In this quote, the narrator is at the end of telling Beloved’s story and her downfall. Throughout his/her narration, though the narrator considers many different situations in which Beloved was forgotten, it continually returns to this is “not a story to pass on,” culminating in this passage that appears at the very end of the last chapter of the novel.
The depiction of these situations and lingering presence of Beloved communicate Morrison’s belief that history should not repeat itself. Morrison emphasizes the causes and effects of forgetting history, describing the “unpleasant dream during a troubling sleep,” “the rustle of a skirt [when it] hushes” and shifting photographs’ faces. This vivid imagery is a reflection of the effects of forgetting history faced by the United States of America as the result of slavery. Not correcting the wrongdoings made in history, rather than correcting said wrongdoings in history, only served to bring about the United States’ modern discrimination.

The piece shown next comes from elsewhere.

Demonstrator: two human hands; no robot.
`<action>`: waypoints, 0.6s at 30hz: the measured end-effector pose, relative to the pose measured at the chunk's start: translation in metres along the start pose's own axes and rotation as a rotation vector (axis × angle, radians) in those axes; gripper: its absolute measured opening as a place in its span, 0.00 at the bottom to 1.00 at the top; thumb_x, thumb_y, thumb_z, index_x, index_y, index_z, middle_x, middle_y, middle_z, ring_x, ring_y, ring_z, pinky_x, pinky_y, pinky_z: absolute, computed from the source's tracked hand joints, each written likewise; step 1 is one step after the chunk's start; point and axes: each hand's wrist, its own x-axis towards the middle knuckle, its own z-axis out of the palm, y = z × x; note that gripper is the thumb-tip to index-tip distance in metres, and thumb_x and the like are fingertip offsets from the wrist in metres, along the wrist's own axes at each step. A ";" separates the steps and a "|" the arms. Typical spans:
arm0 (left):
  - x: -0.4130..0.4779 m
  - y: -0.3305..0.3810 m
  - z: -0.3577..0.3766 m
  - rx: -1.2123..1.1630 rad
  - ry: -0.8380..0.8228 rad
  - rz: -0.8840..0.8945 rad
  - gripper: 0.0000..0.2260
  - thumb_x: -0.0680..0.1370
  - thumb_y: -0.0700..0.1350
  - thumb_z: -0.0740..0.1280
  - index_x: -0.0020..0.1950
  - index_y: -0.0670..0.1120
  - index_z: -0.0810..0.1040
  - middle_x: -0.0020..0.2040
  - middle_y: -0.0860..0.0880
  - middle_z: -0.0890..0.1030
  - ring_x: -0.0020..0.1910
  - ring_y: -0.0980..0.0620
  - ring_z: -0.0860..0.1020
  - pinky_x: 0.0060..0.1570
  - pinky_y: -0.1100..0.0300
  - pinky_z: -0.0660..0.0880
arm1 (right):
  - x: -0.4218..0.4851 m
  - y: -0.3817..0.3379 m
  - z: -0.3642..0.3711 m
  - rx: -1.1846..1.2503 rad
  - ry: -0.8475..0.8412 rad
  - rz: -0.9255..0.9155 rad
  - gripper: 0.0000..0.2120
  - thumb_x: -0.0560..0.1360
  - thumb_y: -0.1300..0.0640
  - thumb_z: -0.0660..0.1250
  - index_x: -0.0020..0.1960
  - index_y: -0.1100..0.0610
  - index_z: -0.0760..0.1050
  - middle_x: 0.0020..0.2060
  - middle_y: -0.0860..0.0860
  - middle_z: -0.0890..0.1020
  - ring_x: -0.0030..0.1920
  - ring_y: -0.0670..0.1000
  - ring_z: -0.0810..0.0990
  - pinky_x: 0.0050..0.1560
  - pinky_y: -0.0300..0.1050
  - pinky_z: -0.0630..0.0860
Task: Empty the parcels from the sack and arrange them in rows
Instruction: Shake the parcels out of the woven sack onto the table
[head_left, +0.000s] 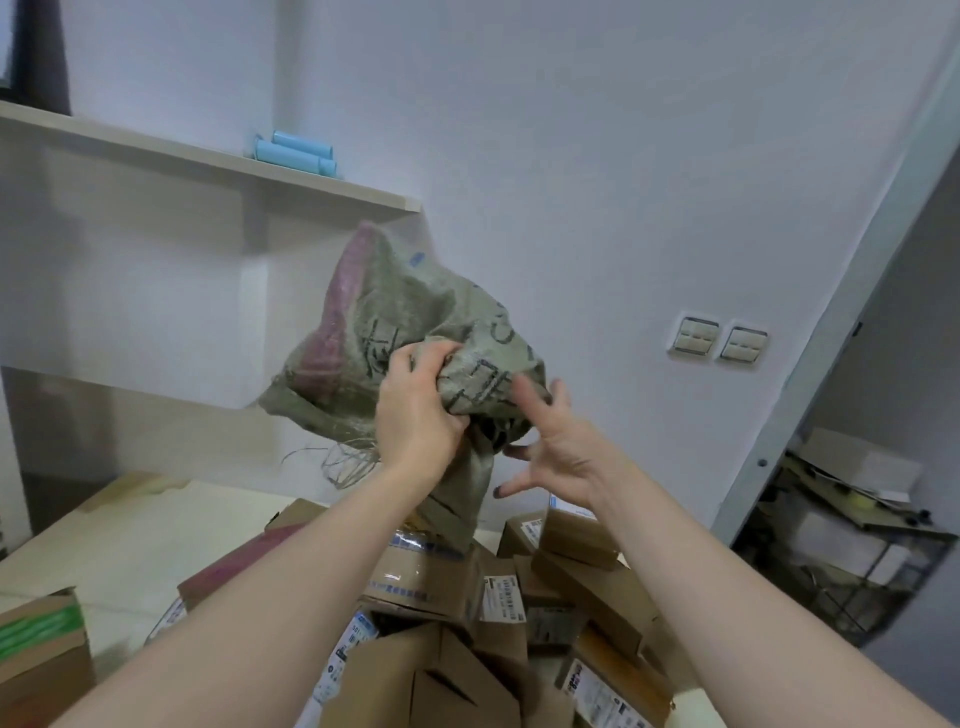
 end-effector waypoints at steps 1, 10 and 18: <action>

Morrison also describes the ability to touch the shifting photographs’ faces “if they like,” symbolizing Americans’ abilities to change history by doing more than Affirmative Action.

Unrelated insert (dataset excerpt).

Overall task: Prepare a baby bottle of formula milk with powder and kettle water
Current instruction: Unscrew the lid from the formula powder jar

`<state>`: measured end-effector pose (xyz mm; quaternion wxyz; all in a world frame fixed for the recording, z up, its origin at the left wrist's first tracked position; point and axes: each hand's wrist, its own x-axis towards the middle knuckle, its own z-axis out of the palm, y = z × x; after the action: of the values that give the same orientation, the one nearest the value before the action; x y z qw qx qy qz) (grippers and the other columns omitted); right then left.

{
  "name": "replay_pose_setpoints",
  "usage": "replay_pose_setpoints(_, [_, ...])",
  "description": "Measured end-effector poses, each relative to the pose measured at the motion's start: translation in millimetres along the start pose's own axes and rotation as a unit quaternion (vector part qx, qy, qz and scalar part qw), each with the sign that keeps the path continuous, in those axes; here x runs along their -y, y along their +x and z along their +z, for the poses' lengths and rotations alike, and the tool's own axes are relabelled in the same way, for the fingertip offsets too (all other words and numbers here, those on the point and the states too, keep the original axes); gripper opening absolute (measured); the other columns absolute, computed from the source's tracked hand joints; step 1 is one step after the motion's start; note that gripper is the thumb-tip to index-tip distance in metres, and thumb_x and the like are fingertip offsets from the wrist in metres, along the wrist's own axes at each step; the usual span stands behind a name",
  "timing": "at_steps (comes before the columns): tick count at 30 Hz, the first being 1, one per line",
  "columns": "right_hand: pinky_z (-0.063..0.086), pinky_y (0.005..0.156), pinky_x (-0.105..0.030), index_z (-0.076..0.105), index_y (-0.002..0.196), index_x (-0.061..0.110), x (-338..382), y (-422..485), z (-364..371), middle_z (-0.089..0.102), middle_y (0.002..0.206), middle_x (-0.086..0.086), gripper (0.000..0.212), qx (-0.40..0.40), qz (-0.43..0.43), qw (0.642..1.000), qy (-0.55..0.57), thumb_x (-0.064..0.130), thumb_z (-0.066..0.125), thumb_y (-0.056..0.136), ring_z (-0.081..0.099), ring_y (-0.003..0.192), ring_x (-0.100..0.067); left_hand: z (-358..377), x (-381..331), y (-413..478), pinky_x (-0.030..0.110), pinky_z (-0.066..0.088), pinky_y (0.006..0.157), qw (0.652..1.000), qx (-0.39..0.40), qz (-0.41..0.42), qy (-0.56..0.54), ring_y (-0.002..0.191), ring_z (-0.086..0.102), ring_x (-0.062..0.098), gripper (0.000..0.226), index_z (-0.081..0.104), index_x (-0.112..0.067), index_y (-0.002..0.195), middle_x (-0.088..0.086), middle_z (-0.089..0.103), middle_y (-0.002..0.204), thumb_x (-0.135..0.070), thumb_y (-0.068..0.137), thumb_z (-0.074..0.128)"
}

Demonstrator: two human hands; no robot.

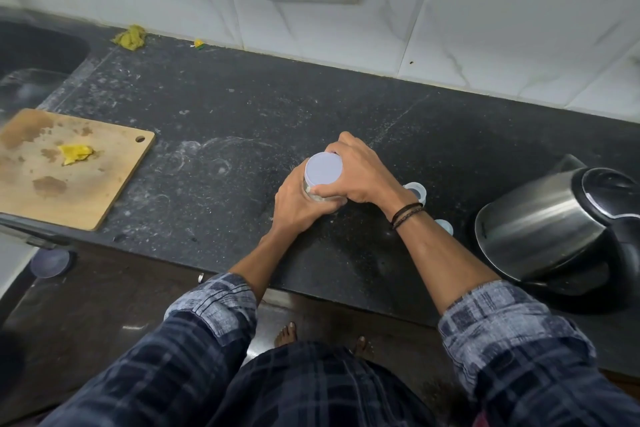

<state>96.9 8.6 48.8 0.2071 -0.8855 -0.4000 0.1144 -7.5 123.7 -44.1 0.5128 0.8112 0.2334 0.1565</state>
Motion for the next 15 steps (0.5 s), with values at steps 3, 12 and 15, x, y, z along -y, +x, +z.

In addition, Morrison frequently uses language and imagery that adds a ghost-like quality to the disappearance of Beloved, such as when she describes the “the rustle of a skirt [when it] hushes” and shifting photographs’ faces, adding a supernatural quality to the final scene. Ghosts linger on in this world after their physical forms have gone; they cannot move on to the next life until it is their time to leave. Beloved is dead and gone, but unlike in the first chapter, her presence does not live on in the minds of Sethe, Denver, Paul D, and so on. The characters in Beloved are not haunted by Beloved’s physical (or supernatural) presence and can move on from it. In the same way, even after Beloved’s ghost is gone, they can still feel “the knuckles brushing a cheek in sleep.” This description demonstrates that Beloved’s presence lingers, but the power and violence of it ceases. The narrator and his/her repetition of not letting history repeat itself reflects how the modern United States of America in general is still facing discrimination that relates to slavery.